(EXERCISE DIRECTIONS)
Only lines holding the word "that" are wanted from the records; copy all of them.

(PROVIDED RECORDS)
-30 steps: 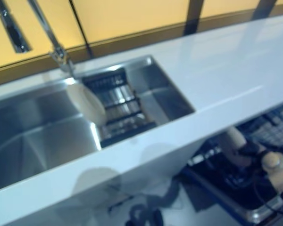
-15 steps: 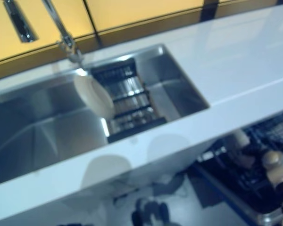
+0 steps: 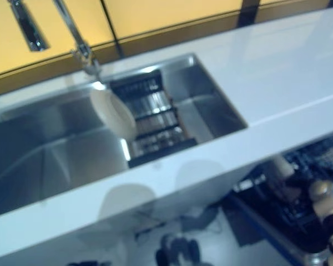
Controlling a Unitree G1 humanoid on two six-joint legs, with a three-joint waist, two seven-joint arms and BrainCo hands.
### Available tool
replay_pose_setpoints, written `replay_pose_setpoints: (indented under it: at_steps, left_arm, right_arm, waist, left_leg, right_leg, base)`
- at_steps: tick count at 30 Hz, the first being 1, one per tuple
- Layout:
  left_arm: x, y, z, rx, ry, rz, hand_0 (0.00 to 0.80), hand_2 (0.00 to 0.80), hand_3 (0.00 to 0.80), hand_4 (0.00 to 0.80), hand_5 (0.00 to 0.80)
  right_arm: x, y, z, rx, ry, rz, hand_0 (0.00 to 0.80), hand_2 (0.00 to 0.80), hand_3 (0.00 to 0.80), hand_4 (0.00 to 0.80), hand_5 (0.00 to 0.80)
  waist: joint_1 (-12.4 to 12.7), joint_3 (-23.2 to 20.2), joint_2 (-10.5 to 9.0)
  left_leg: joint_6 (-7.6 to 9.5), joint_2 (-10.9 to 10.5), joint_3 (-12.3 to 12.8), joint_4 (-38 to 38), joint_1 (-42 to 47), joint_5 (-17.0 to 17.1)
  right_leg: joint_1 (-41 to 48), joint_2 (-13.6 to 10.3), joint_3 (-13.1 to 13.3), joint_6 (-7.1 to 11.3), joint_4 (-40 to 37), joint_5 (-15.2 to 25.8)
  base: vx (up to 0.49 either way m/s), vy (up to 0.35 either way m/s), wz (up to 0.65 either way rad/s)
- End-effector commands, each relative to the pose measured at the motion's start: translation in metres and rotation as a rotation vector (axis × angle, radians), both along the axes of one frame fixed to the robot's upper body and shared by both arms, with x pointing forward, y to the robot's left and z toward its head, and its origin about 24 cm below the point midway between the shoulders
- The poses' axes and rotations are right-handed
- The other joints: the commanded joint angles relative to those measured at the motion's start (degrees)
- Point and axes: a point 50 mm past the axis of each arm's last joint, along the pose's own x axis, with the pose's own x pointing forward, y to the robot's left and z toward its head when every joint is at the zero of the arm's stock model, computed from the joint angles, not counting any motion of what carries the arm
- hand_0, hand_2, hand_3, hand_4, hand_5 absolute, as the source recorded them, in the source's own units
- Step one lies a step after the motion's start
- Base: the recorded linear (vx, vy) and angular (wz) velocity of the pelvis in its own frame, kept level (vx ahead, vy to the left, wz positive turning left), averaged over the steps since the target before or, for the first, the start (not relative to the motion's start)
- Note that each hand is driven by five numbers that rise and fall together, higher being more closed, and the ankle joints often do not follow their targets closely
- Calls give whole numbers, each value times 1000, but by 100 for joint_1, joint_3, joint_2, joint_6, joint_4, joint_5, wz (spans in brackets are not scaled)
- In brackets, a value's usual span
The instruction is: Take plates into dishwasher
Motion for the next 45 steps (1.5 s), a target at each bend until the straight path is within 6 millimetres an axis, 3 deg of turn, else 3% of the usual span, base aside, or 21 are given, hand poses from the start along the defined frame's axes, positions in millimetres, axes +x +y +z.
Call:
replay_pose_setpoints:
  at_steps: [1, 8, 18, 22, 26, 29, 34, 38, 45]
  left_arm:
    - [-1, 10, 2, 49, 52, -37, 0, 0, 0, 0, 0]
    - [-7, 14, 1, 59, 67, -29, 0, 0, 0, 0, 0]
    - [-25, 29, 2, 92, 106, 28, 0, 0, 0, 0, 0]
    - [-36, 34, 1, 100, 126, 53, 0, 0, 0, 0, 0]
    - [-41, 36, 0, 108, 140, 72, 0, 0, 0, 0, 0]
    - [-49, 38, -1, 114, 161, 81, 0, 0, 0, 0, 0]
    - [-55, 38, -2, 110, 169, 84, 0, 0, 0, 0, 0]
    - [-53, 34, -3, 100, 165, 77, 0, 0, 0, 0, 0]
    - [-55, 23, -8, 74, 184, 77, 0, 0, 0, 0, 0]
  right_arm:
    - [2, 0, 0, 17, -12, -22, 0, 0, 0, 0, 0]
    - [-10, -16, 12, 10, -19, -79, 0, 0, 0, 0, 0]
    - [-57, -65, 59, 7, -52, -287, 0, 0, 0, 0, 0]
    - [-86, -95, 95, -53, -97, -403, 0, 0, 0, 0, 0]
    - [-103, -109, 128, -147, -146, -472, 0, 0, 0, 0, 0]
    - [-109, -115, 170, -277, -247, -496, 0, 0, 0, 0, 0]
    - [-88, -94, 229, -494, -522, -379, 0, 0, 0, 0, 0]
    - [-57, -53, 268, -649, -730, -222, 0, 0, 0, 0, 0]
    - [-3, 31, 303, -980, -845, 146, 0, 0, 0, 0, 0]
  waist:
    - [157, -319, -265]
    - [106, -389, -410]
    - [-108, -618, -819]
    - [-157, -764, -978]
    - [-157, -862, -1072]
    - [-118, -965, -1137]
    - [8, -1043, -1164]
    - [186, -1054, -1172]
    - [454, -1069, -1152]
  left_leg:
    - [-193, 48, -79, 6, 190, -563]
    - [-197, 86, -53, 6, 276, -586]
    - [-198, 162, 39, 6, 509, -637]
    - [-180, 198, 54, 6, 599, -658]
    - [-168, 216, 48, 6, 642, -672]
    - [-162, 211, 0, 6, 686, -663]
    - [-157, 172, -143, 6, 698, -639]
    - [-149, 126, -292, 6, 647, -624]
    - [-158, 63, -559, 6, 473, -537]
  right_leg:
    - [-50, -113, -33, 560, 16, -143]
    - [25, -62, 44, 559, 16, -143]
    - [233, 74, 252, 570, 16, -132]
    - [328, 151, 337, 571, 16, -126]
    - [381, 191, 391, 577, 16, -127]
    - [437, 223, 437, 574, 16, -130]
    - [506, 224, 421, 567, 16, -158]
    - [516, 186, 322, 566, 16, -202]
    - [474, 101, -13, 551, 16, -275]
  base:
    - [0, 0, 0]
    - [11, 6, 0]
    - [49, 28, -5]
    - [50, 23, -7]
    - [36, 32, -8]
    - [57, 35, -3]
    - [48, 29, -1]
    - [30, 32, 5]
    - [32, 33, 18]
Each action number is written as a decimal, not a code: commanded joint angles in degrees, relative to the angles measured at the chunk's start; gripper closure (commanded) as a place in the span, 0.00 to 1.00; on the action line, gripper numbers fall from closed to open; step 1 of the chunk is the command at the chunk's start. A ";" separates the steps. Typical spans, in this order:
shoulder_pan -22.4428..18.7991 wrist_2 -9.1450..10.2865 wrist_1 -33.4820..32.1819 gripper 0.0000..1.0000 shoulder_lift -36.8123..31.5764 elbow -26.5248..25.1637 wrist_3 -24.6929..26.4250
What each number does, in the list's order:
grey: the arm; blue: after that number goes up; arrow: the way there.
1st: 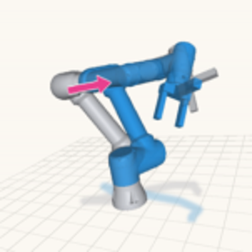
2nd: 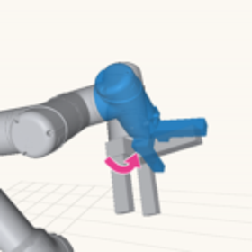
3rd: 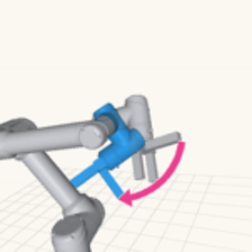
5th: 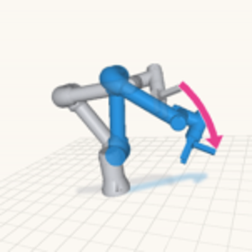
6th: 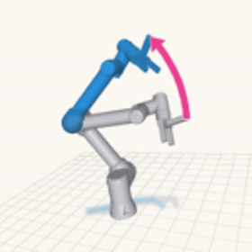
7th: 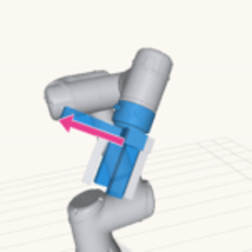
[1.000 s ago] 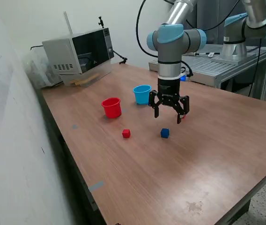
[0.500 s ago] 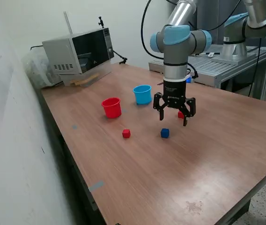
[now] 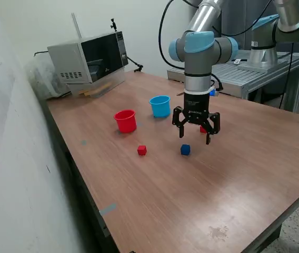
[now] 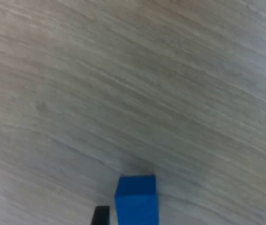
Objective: Place red objects in the red bin, and blue objects in the blue bin.
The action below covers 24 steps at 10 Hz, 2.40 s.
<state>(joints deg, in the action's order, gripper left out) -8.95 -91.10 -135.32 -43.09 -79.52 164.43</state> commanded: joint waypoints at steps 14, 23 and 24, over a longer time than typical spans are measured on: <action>2.53 0.22 -2.05 1.00 3.63 2.17 -2.19; 3.76 -0.21 -1.97 1.00 2.23 1.12 -2.54; 3.76 -0.13 -1.79 1.00 -0.04 0.07 -2.54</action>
<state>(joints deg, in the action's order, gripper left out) -5.17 -90.97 -137.31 -40.24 -78.29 162.04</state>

(EXERCISE RESULT)
- Note that each hand is driven by five numbers that rise and fall together, higher being more closed, and the ankle joints often do not follow their targets closely
grey: the arm; blue: after that number goes up; arrow: the way there.

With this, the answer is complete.